Cross border demand continues to support markets. Notable trends include a rise in demand for Swiss super-prime property from Scandinavia, with Norway’s wealth tax cited as a particular driver. London and Paris have highly diverse markets which were boosted by the arrival of more Asian, Middle Eastern and US buyers in 2022 and Q1 this year as travel normalised following the pandemic. Meanwhile, Hong Kong’s delayed covid reopening saw a notable uptick in Mainland Chinese buyers.

We think we'll see more subdued conditions compared to the recent 2021 peak, with transactions likely to total $25- $27 billion for the full year. You can read more on the outlook in the full release.

Prime cities

The first quarter of 2023 saw annual price change in the world’s luxury housing markets turn negative for the first time since the Global Financial Crisis as rising interest rates started to feed through.

Our Prime Global Cities Index, which tracks the movement of prime residential prices across 46 cities, fell 0.4%, a sharp reversal from a peak of 10.1% growth in the twelve months to the final quarter of 2021. Two thirds of markets are still seeing positive growth, but the large size of the declines in the weakest markets pulled the overall index negative.

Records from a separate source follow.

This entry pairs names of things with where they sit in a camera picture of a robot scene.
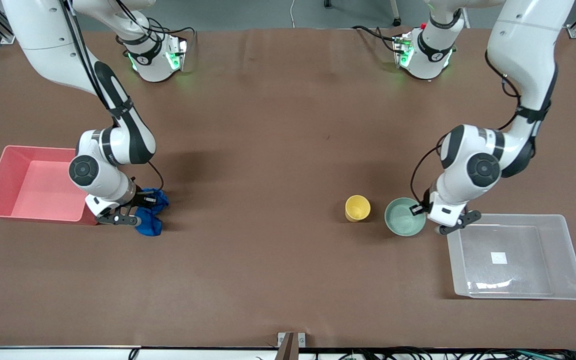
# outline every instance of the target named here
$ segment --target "pink plastic tray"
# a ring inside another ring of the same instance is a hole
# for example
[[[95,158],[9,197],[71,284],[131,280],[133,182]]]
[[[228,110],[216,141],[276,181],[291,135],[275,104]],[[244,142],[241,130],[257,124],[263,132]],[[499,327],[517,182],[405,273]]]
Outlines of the pink plastic tray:
[[[0,158],[0,218],[95,225],[86,193],[68,175],[73,148],[9,145]]]

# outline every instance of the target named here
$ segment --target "mint green bowl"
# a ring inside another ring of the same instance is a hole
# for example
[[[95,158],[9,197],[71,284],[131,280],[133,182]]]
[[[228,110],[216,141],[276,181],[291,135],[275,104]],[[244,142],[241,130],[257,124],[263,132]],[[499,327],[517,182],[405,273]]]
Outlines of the mint green bowl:
[[[418,202],[407,197],[396,198],[388,204],[384,219],[390,231],[400,237],[411,237],[424,228],[426,214],[413,215],[410,207],[414,205]]]

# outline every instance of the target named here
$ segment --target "brown tabletop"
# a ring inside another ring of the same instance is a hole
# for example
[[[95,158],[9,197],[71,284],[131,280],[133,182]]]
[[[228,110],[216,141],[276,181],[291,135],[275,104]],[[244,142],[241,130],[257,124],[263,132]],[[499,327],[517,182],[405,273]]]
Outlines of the brown tabletop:
[[[192,72],[153,84],[114,36],[86,38],[157,139],[164,232],[0,219],[0,345],[266,346],[303,331],[316,347],[576,349],[576,301],[455,296],[446,238],[384,224],[439,136],[513,114],[483,59],[489,30],[464,30],[432,82],[395,69],[370,35],[274,29],[202,32]],[[471,208],[563,214],[576,251],[576,40],[562,36],[556,57],[537,157]],[[73,148],[110,123],[94,96],[0,49],[0,155]],[[148,166],[123,170],[159,184]],[[440,173],[431,157],[419,192]],[[369,221],[345,220],[353,194],[370,199]]]

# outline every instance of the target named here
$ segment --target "white label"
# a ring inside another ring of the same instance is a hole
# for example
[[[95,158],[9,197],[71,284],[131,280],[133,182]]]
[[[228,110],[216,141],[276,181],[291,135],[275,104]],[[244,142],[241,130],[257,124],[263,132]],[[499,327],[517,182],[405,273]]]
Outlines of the white label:
[[[508,264],[505,252],[491,252],[490,258],[492,259],[492,264],[502,264],[502,265]]]

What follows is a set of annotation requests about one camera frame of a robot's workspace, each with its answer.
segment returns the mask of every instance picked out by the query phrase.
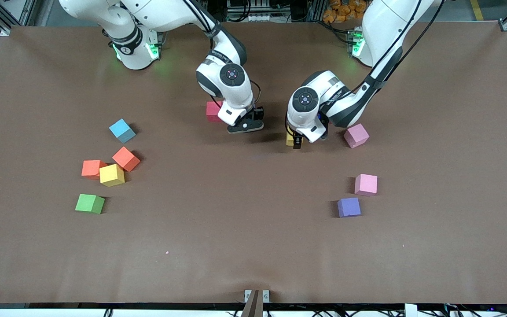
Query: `foam cube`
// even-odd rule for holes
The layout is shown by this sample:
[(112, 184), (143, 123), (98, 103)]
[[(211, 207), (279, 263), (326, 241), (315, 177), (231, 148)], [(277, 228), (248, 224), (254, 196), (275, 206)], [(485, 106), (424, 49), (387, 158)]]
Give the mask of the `foam cube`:
[(113, 155), (113, 160), (125, 171), (133, 170), (140, 163), (140, 160), (125, 147)]
[(357, 197), (340, 199), (338, 201), (338, 210), (340, 211), (340, 218), (361, 215), (359, 199)]
[(104, 203), (105, 199), (103, 197), (82, 193), (79, 195), (76, 211), (100, 214), (103, 210)]
[(374, 175), (361, 174), (356, 177), (356, 195), (375, 196), (377, 194), (378, 177)]
[(111, 125), (109, 130), (123, 143), (128, 142), (129, 139), (132, 139), (136, 135), (124, 119), (120, 119), (114, 125)]
[(83, 161), (81, 175), (87, 179), (99, 179), (99, 169), (107, 166), (107, 163), (99, 160)]
[(105, 166), (99, 169), (101, 184), (111, 187), (125, 182), (125, 171), (117, 164)]
[(220, 107), (216, 102), (207, 102), (207, 120), (209, 122), (223, 122), (218, 117)]
[[(292, 135), (290, 135), (288, 132), (287, 134), (287, 146), (292, 147), (294, 146), (294, 139), (292, 138)], [(304, 142), (304, 138), (300, 139), (300, 144), (302, 145), (302, 142)]]
[(362, 124), (354, 125), (348, 128), (344, 134), (344, 139), (348, 142), (350, 148), (358, 147), (364, 144), (369, 138), (369, 134)]

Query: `orange cube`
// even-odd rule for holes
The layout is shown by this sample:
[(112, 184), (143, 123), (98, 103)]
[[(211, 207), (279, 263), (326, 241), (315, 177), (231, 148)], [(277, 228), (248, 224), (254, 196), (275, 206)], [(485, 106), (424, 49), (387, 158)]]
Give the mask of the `orange cube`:
[(107, 166), (107, 163), (99, 160), (83, 161), (81, 175), (87, 179), (99, 179), (99, 169)]
[(133, 170), (140, 163), (140, 160), (125, 147), (113, 155), (113, 160), (125, 171)]

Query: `red cube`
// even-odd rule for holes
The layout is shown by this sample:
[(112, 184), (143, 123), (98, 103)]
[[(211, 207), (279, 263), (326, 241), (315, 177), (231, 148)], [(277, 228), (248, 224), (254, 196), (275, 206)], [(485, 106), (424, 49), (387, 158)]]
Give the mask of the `red cube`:
[(218, 117), (220, 107), (216, 102), (207, 102), (207, 120), (209, 122), (222, 122)]
[(107, 163), (99, 160), (83, 161), (81, 175), (87, 179), (99, 179), (99, 169), (107, 166)]
[(113, 160), (125, 171), (133, 170), (140, 163), (140, 160), (125, 147), (113, 155)]

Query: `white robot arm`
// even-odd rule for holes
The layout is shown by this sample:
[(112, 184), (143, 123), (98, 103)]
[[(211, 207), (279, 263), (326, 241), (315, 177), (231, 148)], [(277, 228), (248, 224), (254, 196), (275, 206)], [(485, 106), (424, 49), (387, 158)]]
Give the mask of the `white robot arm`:
[(126, 9), (120, 0), (59, 1), (74, 18), (103, 27), (117, 58), (131, 70), (142, 70), (159, 59), (158, 32), (195, 24), (215, 44), (197, 68), (197, 81), (211, 96), (224, 98), (218, 115), (229, 125), (228, 132), (263, 128), (263, 109), (255, 107), (250, 79), (242, 67), (247, 60), (245, 46), (195, 0), (123, 0)]
[(290, 97), (287, 132), (300, 148), (302, 137), (325, 139), (328, 121), (347, 128), (355, 124), (371, 98), (386, 84), (402, 57), (402, 42), (414, 23), (438, 0), (373, 0), (357, 34), (353, 56), (372, 66), (360, 88), (348, 89), (329, 70), (308, 77)]

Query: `brown table surface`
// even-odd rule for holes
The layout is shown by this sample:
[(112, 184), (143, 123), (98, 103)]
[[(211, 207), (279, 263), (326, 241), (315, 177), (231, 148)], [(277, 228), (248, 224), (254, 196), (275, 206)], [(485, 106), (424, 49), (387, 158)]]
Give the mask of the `brown table surface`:
[[(424, 24), (408, 37), (414, 40)], [(316, 24), (229, 25), (263, 89), (262, 132), (207, 122), (195, 81), (208, 41), (185, 26), (161, 61), (130, 71), (99, 28), (15, 28), (0, 40), (0, 302), (507, 301), (507, 33), (437, 23), (360, 119), (285, 146), (294, 89), (317, 70), (368, 73)], [(80, 176), (122, 144), (128, 182)], [(354, 177), (378, 175), (362, 217), (340, 219)], [(104, 213), (74, 211), (79, 193)]]

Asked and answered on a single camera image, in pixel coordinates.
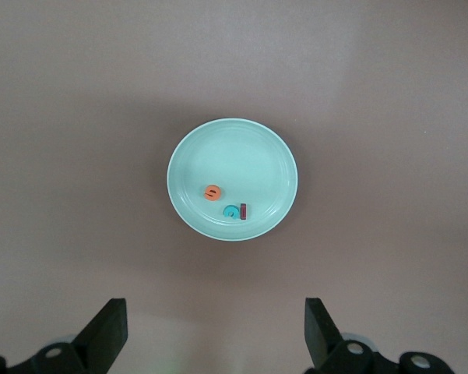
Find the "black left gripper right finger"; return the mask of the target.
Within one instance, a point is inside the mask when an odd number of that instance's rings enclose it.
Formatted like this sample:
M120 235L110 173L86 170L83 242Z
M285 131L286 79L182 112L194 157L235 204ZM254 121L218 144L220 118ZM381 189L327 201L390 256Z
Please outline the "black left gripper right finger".
M313 366L304 374L455 374L435 355L407 351L392 362L368 345L345 339L320 298L306 298L304 338Z

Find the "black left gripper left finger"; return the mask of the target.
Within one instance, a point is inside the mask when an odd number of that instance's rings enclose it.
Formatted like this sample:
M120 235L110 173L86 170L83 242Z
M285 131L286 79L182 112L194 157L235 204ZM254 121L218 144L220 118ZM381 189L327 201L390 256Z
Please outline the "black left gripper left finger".
M126 300L112 298L71 342L45 346L10 367L0 356L0 374L107 374L127 340Z

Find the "brown paper table cover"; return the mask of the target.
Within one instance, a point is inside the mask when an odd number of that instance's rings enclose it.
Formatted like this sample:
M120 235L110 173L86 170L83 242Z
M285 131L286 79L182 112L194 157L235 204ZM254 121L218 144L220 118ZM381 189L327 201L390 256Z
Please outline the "brown paper table cover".
M289 214L246 242L167 194L216 118L297 162ZM125 298L111 374L302 374L307 297L468 374L468 1L0 0L0 355Z

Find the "green plate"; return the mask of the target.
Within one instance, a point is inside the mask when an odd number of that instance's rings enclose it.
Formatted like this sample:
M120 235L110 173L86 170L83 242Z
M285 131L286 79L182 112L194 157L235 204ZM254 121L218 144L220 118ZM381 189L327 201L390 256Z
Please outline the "green plate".
M208 185L222 195L207 200ZM274 229L297 195L294 156L268 127L241 118L222 118L192 130L176 146L167 169L167 191L178 216L209 238L240 242ZM247 219L223 215L225 206L247 204Z

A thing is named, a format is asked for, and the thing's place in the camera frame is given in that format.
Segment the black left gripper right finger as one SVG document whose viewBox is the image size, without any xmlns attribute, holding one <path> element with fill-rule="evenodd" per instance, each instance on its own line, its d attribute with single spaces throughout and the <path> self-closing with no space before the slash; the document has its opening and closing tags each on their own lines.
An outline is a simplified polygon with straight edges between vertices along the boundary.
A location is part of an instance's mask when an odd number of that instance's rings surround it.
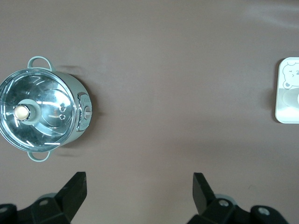
<svg viewBox="0 0 299 224">
<path fill-rule="evenodd" d="M 190 224 L 246 224 L 248 213 L 226 195 L 215 194 L 202 173 L 193 174 L 192 196 L 198 211 Z"/>
</svg>

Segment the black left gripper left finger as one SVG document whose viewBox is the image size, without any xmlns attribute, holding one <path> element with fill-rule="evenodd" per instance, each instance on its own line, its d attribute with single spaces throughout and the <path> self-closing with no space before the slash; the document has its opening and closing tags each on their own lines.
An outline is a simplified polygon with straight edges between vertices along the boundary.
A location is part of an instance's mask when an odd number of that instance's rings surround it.
<svg viewBox="0 0 299 224">
<path fill-rule="evenodd" d="M 54 196 L 34 202 L 33 223 L 70 224 L 86 196 L 86 172 L 77 172 Z"/>
</svg>

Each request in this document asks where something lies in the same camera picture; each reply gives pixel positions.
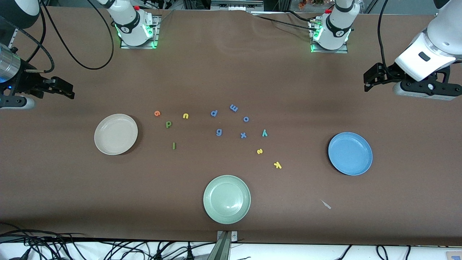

Again, Dubai’s 44% annual growth remains a substantial outlier, with second place Miami the only other city to reach double digit growth. Zurich (9.4%), Berlin (5.7%) and Singapore (5.5%) complete the top five markets - pointing to the resilience of wealth and, in Berlin’s case, investment hubs.

New Zealand dominates the lower ranks of the index with Wellington seeing prices fall more than 27% over the past year, followed by Auckland (-17%), and Christchurch (-15.3%). Other weak performers include Stockholm (-11%) and Vancouver (-9.4%), reflecting weakness in their broader national markets.